- Kolvet in 2026
- Born: 1983 (age 42–43) Nevada, U.S.
- Occupations: conservative activist; spokesperson; media producer;
- Years active: 2015–present
- Known for: The Charlie Kirk Show
- Political party: Republican
- Movement: Conservatism
- Children: 3

= Andrew Kolvet =

American political activist (born 1983)

Andrew Kolvet (born 1983) is an American right-wing political activist, spokesperson, and media producer. Born in Nevada, he is known for running the podcast, The Charlie Kirk Show and being close friends with Charlie Kirk. Since the assassination of Kirk in September 2025, Kolvet has been in a feud with political commentator Candace Owens. As of 2026, Kolvet still runs The Charlie Kirk Show and is the official spokesperson for Turning Point USA.

== Career ==
Kolvet became known as Charlie Kirk's executive producer for the podcast The Charlie Kirk Show. Kolvet was close to Kirk, meeting him in a hotel lobby in Los Angeles in 2017. In 2019, Kolvet and Kirk launched The Charlie Kirk Show, which, according to him, was meant to be a once-a-week podcast, but then it turned into a daily one during the COVID-19 pandemic. After Kirk's assassination in September 2025, Kolvet took on many of Kirk's responsibilities, including taking over the show and co-hosting it with Blake Neff.

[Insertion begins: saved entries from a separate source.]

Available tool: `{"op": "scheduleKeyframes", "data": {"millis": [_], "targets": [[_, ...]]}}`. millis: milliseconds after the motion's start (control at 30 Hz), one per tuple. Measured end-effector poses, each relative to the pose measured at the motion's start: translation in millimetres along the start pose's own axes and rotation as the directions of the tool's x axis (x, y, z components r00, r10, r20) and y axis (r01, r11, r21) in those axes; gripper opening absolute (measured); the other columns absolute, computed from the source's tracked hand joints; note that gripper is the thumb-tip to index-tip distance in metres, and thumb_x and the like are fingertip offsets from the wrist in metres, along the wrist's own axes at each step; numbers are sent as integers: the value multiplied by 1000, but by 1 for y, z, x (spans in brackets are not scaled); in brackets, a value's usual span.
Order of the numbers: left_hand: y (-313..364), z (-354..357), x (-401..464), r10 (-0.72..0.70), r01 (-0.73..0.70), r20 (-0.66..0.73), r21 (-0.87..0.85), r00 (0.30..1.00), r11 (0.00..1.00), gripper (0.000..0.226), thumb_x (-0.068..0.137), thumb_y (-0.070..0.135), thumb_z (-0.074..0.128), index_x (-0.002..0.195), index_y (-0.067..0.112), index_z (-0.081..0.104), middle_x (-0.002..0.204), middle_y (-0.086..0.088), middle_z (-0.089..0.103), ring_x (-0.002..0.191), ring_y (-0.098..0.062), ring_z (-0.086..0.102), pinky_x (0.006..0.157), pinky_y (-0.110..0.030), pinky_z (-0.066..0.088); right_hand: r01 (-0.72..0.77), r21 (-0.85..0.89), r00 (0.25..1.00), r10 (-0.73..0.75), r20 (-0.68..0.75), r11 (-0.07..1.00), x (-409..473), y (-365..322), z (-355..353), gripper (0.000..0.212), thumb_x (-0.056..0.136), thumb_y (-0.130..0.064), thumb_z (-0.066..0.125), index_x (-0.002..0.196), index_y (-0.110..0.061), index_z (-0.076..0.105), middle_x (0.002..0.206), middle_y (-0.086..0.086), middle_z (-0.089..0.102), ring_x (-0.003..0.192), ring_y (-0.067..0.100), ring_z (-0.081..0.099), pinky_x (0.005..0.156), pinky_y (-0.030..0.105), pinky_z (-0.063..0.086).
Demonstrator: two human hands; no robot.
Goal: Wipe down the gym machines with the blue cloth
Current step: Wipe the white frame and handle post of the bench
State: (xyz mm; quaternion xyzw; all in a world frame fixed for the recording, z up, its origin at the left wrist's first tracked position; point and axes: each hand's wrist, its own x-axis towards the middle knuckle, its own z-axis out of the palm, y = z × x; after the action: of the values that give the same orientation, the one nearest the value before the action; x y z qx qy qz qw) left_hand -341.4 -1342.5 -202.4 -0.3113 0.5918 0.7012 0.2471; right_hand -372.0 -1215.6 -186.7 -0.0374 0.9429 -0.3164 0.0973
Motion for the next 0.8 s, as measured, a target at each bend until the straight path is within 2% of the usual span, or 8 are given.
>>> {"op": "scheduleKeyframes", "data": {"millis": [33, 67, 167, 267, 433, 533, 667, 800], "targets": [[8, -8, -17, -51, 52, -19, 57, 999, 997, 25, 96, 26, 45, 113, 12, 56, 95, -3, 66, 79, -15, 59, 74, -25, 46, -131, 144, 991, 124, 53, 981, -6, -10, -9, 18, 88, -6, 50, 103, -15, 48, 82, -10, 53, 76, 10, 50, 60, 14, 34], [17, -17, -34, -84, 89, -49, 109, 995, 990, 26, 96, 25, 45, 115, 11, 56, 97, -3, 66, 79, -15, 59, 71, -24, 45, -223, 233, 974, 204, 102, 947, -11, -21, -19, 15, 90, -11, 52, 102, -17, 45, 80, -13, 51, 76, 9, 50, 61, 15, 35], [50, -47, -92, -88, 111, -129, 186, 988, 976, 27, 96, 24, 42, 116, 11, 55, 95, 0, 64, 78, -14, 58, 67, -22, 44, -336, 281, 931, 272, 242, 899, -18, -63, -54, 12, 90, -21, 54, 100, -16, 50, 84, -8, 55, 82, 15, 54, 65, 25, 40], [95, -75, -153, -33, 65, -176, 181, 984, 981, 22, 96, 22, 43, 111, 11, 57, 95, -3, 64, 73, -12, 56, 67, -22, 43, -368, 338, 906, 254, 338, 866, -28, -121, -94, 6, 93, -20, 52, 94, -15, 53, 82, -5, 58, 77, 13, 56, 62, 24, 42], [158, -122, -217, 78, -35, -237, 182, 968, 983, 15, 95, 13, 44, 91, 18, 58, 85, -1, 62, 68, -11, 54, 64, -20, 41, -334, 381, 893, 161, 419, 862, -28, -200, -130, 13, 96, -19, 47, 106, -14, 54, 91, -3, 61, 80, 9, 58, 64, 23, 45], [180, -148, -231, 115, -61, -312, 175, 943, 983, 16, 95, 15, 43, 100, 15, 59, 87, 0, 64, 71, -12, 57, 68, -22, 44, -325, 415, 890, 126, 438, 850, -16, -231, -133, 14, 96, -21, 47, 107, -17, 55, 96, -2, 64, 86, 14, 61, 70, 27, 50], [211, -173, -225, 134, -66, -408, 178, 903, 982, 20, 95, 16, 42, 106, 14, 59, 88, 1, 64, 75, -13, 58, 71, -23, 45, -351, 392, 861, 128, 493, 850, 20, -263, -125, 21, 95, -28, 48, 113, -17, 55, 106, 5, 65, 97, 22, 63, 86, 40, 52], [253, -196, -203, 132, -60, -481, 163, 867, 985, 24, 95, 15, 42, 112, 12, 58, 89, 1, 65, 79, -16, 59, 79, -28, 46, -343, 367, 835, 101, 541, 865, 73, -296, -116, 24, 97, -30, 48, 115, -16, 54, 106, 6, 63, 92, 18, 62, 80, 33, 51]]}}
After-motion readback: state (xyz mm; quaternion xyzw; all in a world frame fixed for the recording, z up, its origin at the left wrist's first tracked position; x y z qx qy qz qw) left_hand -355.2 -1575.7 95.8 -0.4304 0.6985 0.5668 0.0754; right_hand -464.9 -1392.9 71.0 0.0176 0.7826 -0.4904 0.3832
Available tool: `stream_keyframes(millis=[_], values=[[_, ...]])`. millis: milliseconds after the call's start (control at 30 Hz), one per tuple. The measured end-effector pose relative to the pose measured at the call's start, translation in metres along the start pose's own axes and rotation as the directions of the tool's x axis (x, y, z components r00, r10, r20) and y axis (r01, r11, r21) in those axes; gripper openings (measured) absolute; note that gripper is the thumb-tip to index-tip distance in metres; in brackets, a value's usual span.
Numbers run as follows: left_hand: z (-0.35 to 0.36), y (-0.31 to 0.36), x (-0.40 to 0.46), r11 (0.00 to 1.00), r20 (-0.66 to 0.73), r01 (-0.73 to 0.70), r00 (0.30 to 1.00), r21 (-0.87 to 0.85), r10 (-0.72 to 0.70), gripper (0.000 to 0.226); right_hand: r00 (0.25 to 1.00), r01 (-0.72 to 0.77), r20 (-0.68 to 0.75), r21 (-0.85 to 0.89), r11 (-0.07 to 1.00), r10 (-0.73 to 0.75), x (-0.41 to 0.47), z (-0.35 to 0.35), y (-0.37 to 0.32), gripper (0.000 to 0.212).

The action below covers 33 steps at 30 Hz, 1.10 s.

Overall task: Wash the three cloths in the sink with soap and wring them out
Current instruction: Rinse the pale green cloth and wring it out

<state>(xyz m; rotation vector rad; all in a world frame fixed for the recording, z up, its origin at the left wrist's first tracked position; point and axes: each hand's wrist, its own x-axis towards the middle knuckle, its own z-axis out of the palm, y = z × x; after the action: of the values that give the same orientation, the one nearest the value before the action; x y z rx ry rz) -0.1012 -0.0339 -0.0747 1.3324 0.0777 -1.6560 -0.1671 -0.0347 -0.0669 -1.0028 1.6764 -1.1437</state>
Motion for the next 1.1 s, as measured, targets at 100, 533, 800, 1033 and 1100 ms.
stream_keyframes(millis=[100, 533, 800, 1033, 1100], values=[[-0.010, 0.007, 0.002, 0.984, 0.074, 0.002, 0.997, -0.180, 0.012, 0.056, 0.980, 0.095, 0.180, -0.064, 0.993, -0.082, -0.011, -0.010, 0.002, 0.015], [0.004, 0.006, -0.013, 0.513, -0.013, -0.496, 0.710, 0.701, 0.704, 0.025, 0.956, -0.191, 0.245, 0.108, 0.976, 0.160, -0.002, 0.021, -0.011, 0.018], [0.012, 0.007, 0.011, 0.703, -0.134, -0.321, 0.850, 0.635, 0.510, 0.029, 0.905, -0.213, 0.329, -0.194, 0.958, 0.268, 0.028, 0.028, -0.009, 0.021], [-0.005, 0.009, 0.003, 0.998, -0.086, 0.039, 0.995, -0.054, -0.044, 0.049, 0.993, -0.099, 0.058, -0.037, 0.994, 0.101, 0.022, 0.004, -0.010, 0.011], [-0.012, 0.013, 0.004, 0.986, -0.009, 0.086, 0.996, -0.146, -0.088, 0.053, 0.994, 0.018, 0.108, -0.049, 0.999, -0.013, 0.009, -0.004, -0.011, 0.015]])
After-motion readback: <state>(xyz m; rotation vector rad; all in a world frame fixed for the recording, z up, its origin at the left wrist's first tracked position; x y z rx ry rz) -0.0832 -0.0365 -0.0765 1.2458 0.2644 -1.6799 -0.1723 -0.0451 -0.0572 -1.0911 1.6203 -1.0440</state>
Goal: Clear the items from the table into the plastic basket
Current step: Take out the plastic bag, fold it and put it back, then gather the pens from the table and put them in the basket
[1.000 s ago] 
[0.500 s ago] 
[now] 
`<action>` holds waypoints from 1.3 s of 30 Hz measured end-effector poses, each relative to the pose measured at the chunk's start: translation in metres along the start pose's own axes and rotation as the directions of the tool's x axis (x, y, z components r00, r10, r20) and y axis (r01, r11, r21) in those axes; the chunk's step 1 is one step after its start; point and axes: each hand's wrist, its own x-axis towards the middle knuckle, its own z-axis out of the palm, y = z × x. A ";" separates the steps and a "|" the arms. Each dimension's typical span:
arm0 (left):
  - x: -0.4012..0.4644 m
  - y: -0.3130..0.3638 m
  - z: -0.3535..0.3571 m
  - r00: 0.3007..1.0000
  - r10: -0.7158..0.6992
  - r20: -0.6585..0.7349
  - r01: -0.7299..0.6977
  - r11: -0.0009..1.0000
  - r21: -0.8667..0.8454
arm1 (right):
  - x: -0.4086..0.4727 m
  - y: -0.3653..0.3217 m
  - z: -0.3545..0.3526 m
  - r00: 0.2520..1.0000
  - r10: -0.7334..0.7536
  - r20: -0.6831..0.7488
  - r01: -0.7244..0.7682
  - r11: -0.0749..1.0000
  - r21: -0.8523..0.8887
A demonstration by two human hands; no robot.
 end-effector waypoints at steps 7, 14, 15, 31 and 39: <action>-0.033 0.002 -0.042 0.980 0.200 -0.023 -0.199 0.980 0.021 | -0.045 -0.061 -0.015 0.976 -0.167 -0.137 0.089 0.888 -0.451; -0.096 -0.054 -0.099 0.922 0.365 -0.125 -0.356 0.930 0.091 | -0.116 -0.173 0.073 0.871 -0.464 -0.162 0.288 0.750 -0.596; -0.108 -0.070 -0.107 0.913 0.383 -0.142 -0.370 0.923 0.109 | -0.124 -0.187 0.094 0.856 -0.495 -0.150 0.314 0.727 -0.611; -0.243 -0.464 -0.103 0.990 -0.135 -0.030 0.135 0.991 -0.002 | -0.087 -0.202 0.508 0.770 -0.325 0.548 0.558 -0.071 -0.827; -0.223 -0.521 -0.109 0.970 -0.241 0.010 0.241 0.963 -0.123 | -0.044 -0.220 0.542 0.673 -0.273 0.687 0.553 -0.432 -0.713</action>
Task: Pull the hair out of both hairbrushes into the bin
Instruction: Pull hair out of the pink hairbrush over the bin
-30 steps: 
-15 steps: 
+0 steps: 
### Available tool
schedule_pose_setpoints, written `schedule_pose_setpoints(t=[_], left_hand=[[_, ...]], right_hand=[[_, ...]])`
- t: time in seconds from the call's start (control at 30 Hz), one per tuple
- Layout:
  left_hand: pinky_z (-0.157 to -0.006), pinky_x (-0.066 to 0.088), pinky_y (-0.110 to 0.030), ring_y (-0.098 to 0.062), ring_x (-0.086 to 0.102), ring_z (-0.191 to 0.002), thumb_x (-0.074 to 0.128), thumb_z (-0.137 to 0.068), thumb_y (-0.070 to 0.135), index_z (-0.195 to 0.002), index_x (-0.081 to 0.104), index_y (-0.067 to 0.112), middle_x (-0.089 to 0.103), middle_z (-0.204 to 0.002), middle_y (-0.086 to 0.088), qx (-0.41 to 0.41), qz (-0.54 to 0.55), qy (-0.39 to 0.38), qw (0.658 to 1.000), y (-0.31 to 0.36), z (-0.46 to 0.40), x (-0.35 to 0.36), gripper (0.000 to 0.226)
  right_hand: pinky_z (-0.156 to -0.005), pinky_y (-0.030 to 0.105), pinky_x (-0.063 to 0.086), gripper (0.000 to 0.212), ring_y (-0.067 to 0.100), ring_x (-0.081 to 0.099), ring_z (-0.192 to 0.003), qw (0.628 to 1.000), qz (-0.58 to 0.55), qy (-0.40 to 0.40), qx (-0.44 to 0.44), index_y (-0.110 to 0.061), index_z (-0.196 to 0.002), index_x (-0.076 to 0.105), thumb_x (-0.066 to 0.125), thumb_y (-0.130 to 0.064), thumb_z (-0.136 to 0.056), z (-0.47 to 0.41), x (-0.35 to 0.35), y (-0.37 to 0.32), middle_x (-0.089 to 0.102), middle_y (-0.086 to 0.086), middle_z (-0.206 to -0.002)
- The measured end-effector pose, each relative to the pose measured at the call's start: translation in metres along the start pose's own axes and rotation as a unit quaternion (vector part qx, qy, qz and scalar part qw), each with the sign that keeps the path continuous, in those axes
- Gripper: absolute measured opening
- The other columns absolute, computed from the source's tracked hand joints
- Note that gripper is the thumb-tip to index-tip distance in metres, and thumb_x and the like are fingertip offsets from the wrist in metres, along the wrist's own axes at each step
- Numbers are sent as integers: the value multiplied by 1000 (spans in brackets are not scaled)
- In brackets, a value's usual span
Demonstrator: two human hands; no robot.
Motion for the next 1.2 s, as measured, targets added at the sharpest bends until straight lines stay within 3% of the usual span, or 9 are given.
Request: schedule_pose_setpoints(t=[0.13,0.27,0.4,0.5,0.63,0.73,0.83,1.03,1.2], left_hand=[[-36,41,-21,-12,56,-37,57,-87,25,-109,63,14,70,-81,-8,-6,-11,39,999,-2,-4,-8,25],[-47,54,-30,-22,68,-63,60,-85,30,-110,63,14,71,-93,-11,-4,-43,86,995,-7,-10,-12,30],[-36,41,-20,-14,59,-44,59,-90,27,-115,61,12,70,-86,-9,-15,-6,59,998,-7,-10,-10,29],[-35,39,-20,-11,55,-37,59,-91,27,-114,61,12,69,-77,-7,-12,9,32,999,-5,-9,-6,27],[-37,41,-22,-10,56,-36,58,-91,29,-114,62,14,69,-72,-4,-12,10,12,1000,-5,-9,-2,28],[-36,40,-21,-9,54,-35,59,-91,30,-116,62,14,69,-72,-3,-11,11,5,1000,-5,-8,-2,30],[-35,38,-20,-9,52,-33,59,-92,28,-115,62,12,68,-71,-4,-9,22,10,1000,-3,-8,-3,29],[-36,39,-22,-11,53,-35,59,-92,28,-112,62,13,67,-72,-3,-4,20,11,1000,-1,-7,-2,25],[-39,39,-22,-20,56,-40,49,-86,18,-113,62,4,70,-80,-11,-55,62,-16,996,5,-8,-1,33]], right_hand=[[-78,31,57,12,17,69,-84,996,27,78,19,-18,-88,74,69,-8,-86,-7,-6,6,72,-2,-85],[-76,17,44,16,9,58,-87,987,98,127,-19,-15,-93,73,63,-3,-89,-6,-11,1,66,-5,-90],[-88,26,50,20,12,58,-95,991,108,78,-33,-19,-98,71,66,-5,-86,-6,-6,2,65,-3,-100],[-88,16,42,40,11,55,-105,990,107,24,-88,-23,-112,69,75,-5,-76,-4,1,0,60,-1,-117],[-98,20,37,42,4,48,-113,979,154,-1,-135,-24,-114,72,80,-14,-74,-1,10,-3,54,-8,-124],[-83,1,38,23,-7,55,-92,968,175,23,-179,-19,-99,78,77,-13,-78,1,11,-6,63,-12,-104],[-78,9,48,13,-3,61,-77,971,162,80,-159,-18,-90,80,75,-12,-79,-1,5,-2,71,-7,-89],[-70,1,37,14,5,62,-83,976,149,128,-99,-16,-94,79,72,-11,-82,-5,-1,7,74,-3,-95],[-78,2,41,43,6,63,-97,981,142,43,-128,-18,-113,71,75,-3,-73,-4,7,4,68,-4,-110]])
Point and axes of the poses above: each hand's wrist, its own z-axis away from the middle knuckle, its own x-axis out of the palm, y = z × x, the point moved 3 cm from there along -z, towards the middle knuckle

In September 2025, Kolvet criticized Jimmy Kimmel's apology for lack of remorse. Also in September 2025, when the South Park episode about Kirk titled "Got a Nut" was pulled from air after Kirk's assassination, Kolvet said that "Charlie loved being in South Park" and that "He would want the episode back up".

In October 2025, Kolvet was bashed online over group chat messages between the Young Republican National Federation leaked, which allegedly contained messages such as "I love Hitler". Kolvet has had a feud with Candace Owens since late 2025. In January 2026, Owens claimed that Kolvet "betrayed" Kirk, based on a dream she had.

In July 2026, Owens called Kolvet out for "lying" about that Charlie Kirk and Benjamin Netanyahu had a conversation. In mid-July 2026, Owens called out Kolvet over a Daily Mail report on Charlie Kirk's assassination from 2025. In August 2026, Kolvet and Matt Walsh clashed with neoconservatives over the affordability crisis. In August 2026, Kolvet made a comment on the Democratic Party and Democratic socialism, saying, "These people will stop at nothing". In September 2026, Kolvet attended the court hearing of Tyler Robinson, the man accused of killing Kirk.